The complete mitochondrial genome of the New Zealand parasitic roundworm Haemonchus contortus (Trichostrongyloidea: Haemonchidae) field strain NZ_Hco_NP

Nikola Palevich 1,, Paul Maclean 1, Abdul Baten 1, Richard Scott 1, David M Leathwick 1
PMCID: PMC7687515  PMID: 33365477

Abstract

The complete mitochondrial genome of the New Zealand parasitic nematode Haemonchus contortus field strain NZ_Hco_NP was sequenced and annotated. The 14,001 bp-long mitogenome contains 12 protein-coding genes (atp8 gene missing), two ribosomal RNAs, 22 transfer RNAs, and a 583 bp non-coding region. Phylogenetic analysis showed that H. contortus NZ_Hco_NP forms a monophyletic cluster with the remaining three Haemonchidae species, and further illustrates the high levels of diversity and gene flow among Trichostrongylidae.
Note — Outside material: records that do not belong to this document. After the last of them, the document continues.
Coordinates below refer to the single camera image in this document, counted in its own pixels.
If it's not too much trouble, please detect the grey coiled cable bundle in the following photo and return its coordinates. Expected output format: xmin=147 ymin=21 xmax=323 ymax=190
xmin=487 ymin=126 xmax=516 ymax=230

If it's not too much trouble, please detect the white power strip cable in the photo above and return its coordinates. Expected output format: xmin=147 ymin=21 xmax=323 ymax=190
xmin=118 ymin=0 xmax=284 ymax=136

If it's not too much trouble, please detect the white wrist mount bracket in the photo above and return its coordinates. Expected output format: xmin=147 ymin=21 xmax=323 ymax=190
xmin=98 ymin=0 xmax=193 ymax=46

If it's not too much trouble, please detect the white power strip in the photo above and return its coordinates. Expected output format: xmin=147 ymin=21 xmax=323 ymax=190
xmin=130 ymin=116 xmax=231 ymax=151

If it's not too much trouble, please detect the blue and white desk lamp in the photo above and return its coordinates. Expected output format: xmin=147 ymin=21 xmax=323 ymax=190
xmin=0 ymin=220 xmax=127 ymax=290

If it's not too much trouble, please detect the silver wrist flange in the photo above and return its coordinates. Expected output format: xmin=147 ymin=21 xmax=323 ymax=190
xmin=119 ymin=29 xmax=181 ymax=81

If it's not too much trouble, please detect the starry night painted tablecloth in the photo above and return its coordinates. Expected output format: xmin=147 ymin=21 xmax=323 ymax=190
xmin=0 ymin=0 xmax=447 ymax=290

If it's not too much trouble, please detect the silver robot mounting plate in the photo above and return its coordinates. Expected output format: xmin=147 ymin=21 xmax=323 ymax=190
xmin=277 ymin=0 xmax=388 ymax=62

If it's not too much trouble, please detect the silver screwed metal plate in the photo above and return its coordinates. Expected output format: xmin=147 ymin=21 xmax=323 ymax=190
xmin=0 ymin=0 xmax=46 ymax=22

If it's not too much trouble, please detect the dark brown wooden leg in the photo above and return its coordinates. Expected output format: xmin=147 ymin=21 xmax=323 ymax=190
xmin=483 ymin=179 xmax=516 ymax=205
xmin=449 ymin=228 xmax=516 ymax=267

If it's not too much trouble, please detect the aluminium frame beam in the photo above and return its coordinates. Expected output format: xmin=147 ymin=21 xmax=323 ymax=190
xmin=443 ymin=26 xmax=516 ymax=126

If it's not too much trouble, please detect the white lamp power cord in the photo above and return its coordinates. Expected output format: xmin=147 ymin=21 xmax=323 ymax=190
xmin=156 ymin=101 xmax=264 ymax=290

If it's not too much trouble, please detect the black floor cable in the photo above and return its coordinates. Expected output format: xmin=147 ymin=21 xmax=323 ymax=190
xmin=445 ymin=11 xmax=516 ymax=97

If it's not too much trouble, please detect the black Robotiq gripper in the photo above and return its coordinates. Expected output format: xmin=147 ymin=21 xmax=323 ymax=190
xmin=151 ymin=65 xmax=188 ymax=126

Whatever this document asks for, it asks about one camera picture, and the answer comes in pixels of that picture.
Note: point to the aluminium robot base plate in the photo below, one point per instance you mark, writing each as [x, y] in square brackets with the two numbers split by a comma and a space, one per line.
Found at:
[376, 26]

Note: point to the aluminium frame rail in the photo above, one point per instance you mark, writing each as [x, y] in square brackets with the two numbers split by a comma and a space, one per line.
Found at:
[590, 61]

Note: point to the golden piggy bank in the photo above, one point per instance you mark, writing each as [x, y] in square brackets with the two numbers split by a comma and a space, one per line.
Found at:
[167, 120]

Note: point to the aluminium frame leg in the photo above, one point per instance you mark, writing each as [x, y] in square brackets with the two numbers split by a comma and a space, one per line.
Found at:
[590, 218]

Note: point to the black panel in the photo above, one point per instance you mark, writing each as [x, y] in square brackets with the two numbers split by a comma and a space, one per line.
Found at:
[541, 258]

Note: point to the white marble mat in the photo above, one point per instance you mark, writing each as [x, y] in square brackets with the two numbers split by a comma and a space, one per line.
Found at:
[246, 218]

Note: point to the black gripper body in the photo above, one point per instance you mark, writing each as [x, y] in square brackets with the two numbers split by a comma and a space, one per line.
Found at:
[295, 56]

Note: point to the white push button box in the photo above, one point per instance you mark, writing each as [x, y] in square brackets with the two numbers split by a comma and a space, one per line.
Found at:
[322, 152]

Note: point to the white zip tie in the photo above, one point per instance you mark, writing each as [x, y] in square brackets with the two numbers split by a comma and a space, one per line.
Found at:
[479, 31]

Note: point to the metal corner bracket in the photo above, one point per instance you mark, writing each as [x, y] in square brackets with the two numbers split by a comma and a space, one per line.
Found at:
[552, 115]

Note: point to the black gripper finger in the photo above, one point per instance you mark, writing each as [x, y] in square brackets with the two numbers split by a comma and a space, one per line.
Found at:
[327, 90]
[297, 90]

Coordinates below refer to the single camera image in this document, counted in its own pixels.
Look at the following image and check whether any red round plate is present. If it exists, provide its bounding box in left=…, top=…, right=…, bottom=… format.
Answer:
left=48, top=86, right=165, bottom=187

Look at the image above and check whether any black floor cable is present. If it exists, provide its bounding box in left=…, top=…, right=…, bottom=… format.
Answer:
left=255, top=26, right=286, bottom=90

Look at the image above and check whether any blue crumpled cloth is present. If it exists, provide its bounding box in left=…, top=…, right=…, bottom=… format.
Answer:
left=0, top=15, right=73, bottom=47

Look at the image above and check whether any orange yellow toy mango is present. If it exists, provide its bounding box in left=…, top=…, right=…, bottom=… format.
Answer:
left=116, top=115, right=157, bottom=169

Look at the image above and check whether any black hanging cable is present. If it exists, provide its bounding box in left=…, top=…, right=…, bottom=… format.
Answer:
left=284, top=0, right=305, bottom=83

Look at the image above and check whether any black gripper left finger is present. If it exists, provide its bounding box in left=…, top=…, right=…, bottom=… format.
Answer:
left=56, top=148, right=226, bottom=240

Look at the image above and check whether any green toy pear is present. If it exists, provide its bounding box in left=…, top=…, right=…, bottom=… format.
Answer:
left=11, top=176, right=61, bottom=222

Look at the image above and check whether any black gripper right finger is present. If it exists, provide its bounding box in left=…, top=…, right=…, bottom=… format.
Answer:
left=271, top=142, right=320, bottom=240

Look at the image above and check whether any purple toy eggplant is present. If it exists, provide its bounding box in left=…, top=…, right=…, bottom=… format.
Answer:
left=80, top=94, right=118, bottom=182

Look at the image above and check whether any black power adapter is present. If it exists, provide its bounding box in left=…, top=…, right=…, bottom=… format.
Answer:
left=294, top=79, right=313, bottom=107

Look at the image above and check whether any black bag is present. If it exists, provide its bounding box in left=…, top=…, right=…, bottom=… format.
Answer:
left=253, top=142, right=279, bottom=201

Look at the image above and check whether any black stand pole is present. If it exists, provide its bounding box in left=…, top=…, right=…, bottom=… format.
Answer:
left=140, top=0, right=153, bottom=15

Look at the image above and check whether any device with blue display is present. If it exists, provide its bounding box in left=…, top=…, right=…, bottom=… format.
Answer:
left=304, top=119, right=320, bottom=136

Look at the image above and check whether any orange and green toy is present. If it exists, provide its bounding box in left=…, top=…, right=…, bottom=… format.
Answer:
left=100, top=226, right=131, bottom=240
Keywords: Haemonchus contortus, roundworm, gastrointestinal, trichostrongyloid, nematode, phylogeny

The large and highly variable mitochondrial (mt) genomes of helminths (worms), including parasitic nematodes (roundworms), are ideal sources of molecular markers suitable for studying population genetic structures and evolution. Haemonchus contortus NZ_Hco_NP was selected for genome sequencing as a representative of an anthelmintic-susceptible NZ field strain of H. contortus. The specimen was collected from the Palmerston North area (40°21.3′ S, 175°36.7′ E), and is stored and available upon request from AgResearch Ltd., Grasslands Research Centre. High molecular weight genomic DNA was isolated from multiple H. contortus adult males using a modified phenol:chloroform protocol (Palevich et al. 2017, 2019). Illumina HiSeq2500 and Pacific Biosciences (PacBio) (Macrogen, Korea) platforms were used to amplify the entire mitochondrial genome sequence (BioProject ID: PRJNA517503, GenBank accession number: CP035799).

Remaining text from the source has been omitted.